═════ Dataset excerpt

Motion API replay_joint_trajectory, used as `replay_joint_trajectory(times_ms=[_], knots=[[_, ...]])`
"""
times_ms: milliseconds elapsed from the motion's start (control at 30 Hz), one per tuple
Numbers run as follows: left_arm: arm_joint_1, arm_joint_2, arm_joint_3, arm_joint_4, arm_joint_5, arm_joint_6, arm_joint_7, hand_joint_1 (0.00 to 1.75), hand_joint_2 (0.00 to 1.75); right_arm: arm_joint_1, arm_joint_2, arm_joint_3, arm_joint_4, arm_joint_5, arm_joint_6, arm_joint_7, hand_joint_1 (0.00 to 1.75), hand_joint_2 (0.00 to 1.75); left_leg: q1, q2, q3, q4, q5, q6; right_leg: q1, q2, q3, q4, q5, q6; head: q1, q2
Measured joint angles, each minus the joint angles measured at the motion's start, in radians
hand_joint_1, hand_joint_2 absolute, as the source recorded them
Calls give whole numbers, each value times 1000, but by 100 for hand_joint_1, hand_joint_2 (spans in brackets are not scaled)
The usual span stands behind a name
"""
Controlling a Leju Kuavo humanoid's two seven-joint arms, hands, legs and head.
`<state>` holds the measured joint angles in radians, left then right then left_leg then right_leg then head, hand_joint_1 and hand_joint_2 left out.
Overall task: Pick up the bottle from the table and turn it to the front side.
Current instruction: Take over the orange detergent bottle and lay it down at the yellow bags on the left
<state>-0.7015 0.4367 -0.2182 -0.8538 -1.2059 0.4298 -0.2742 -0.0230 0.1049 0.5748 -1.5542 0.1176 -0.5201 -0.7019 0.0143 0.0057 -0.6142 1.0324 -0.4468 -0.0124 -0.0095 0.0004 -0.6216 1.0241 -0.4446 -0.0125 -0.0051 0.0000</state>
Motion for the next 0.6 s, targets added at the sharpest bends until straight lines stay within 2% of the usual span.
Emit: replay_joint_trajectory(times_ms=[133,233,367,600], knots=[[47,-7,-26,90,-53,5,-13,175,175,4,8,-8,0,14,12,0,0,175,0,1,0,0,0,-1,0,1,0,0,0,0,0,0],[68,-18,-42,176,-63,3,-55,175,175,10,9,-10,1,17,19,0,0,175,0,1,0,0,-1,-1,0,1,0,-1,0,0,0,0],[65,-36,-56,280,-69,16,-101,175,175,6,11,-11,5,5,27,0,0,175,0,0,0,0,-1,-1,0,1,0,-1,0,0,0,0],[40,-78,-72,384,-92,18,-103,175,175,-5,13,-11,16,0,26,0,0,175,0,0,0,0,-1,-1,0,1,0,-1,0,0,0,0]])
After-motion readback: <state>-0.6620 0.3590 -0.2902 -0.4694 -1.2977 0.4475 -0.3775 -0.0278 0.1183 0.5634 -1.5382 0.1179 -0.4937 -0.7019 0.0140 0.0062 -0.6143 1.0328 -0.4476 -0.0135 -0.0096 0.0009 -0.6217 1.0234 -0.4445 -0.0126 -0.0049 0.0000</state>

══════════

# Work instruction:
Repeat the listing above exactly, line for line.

# Response to the task:
Motion API replay_joint_trajectory, used as `replay_joint_trajectory(times_ms=[_], knots=[[_, ...]])`
"""
times_ms: milliseconds elapsed from the motion's start (control at 30 Hz), one per tuple
Numbers run as follows: left_arm: arm_joint_1, arm_joint_2, arm_joint_3, arm_joint_4, arm_joint_5, arm_joint_6, arm_joint_7, hand_joint_1 (0.00 to 1.75), hand_joint_2 (0.00 to 1.75); right_arm: arm_joint_1, arm_joint_2, arm_joint_3, arm_joint_4, arm_joint_5, arm_joint_6, arm_joint_7, hand_joint_1 (0.00 to 1.75), hand_joint_2 (0.00 to 1.75); left_leg: q1, q2, q3, q4, q5, q6; right_leg: q1, q2, q3, q4, q5, q6; head: q1, q2
Measured joint angles, each minus the joint angles measured at the motion's start, in radians
hand_joint_1, hand_joint_2 absolute, as the source recorded them
Calls give whole numbers, each value times 1000, but by 100 for hand_joint_1, hand_joint_2 (spans in brackets are not scaled)
The usual span stands behind a name
"""
Controlling a Leju Kuavo humanoid's two seven-joint arms, hands, legs and head.
`<state>` holds the measured joint angles in radians, left then right then left_leg then right_leg then head, hand_joint_1 and hand_joint_2 left out.
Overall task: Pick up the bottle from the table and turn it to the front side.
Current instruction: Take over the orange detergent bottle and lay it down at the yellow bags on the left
<state>-0.7015 0.4367 -0.2182 -0.8538 -1.2059 0.4298 -0.2742 -0.0230 0.1049 0.5748 -1.5542 0.1176 -0.5201 -0.7019 0.0143 0.0057 -0.6142 1.0324 -0.4468 -0.0124 -0.0095 0.0004 -0.6216 1.0241 -0.4446 -0.0125 -0.0051 0.0000</state>
Motion for the next 0.6 s, targets added at the sharpest bends until straight lines stay within 2% of the usual span.
Emit: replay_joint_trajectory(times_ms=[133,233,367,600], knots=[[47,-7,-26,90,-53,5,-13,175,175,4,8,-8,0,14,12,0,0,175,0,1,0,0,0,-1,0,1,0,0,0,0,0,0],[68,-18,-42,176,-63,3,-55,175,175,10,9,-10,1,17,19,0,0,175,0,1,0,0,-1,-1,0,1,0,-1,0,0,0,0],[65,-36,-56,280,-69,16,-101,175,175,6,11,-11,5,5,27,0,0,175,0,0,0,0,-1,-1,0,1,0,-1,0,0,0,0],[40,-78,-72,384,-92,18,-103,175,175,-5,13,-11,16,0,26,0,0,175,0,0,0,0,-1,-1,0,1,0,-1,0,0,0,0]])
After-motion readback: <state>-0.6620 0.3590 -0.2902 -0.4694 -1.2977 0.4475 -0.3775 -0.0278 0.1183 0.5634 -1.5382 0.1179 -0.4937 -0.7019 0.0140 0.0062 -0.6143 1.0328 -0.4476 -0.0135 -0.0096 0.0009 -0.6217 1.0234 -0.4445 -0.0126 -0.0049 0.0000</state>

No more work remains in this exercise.